Il avait raison, j'étais hors de moi.
Alors seulement, il a ouvert la porte. Maman, au fond du couloir, s'est étranglée en me voyant.
-Anna ! Oh mon dieu ! Ton visage !
Un bref instant, j'ai cru qu'il s'était plus facile de leur laisser croire que j'avais attrapé cette « chose » plutôt que d'avouer ce que j'avais fait.
-J'ai juste embrassé un garçon... ai-je lâché. Ça m'a irrité le menton.
-Tu n'as rien ?
-Non ! ai-je sangloté.
Maman m'a souri. Un pauvre petit sourire misérable. Son visage était rouge et bouffi. Elle avait pleuré, mais au moins elle n'était pas couverte de sang. Elle a du se dire la même chose en me concernant.
J'ai retiré sans difficulté les bottes en caoutchouc dix fois trop grandes pour moi et je suis entrée dans la maison en piétinant un sac poubelle. J'avais à peine passé la porte que Amir ma barre le passage avec un balai. Je l'ai regardé, les yeux ronds. Il avait une expression terrible et étrange. Pas son air furieux habituel, avec les mâchoires crispées. L'air tremblant. Contrarié. Terrifié.
-Entre là dedans, m'a t'il commandé en indiquant le prit bureau à l'avant de la maison.

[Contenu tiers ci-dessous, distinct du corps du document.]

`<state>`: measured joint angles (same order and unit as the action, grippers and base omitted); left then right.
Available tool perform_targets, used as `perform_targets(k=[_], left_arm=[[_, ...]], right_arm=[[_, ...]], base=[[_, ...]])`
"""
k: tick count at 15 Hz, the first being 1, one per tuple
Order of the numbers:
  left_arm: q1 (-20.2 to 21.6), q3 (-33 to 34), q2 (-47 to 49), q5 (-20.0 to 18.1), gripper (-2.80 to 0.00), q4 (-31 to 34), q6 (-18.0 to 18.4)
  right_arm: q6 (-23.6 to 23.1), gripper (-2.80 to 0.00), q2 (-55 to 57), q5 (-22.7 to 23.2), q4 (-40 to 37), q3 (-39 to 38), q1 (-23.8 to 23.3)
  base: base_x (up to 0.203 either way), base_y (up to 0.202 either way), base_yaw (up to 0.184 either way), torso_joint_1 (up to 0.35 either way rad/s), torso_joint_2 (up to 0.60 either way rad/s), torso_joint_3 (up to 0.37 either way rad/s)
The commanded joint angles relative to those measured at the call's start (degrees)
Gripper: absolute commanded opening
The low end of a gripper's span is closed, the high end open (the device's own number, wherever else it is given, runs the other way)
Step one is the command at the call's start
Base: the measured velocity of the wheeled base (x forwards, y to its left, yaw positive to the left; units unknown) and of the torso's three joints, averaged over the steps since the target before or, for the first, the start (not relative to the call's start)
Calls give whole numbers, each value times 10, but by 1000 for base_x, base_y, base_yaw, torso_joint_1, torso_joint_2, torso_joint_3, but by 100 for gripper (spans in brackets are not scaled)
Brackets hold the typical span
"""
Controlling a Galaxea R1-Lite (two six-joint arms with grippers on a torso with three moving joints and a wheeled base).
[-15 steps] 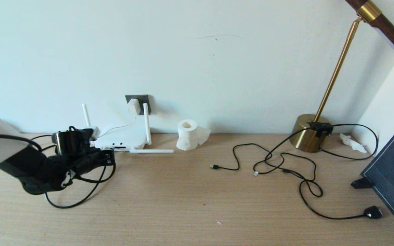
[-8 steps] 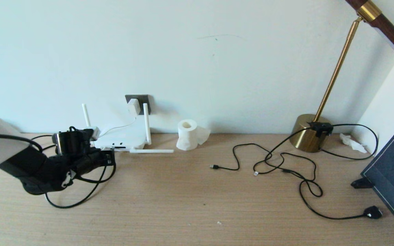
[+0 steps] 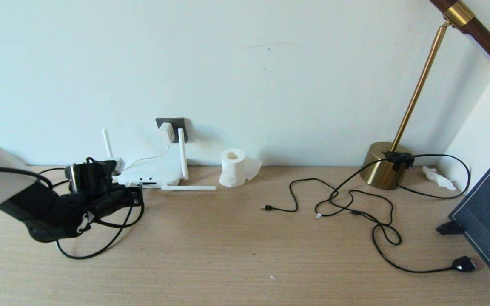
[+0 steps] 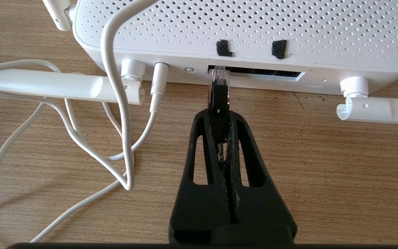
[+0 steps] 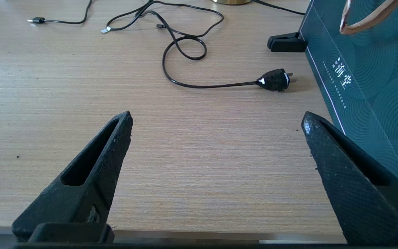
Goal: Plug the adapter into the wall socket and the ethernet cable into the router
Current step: Plug cable into router interface
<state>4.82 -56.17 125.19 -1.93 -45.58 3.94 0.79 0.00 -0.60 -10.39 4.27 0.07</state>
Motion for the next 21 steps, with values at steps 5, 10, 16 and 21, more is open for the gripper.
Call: perform_targets(k=[5, 10, 16, 21], left_arm=[[-1, 0, -2, 0, -280, -2, 1], [0, -9, 1, 1, -280, -1, 1], [0, -9, -1, 1, -280, -1, 1], [0, -10, 1, 1, -280, -1, 1]], right_arm=[[0, 0, 1, 0, -1, 0, 0], [0, 0, 1, 0, -1, 0, 0], [0, 0, 1, 0, -1, 0, 0], [0, 0, 1, -1, -1, 0, 0]], base=[[0, 0, 0, 0, 0, 0], [0, 0, 0, 0, 0, 0], [0, 0, 0, 0, 0, 0], [0, 0, 0, 0, 0, 0]])
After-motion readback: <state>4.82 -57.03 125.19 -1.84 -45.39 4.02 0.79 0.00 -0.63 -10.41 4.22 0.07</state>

Il portait des gangs en caoutchouc. Un instant, j'ai cru qu'on avait fait le ménage. Tu parles !
-Quoi !? me suis-je étranglée.
-Oh, Anna ! a hoqueter ma mère.
Elle a fait quelque pas vers moi.
-Sarah, n'avance pas ! l'a avertie Amir.
Puis il a lancé :
-Entre dans cette pièce, Anna, s'il te plaît.
J'ai consulté maman du regard puis j'ai obéi en pensant que Amir allait me suivre. J'étais tellement habituée à me faire engeuler que j'étais persuadée qu'il voulait me passer un savon. Est ce que je les avais prévenus que j'allais à une fête ?
Mais Amir à claqué la porte derrière moi et il a tourné la clé dans la serrure.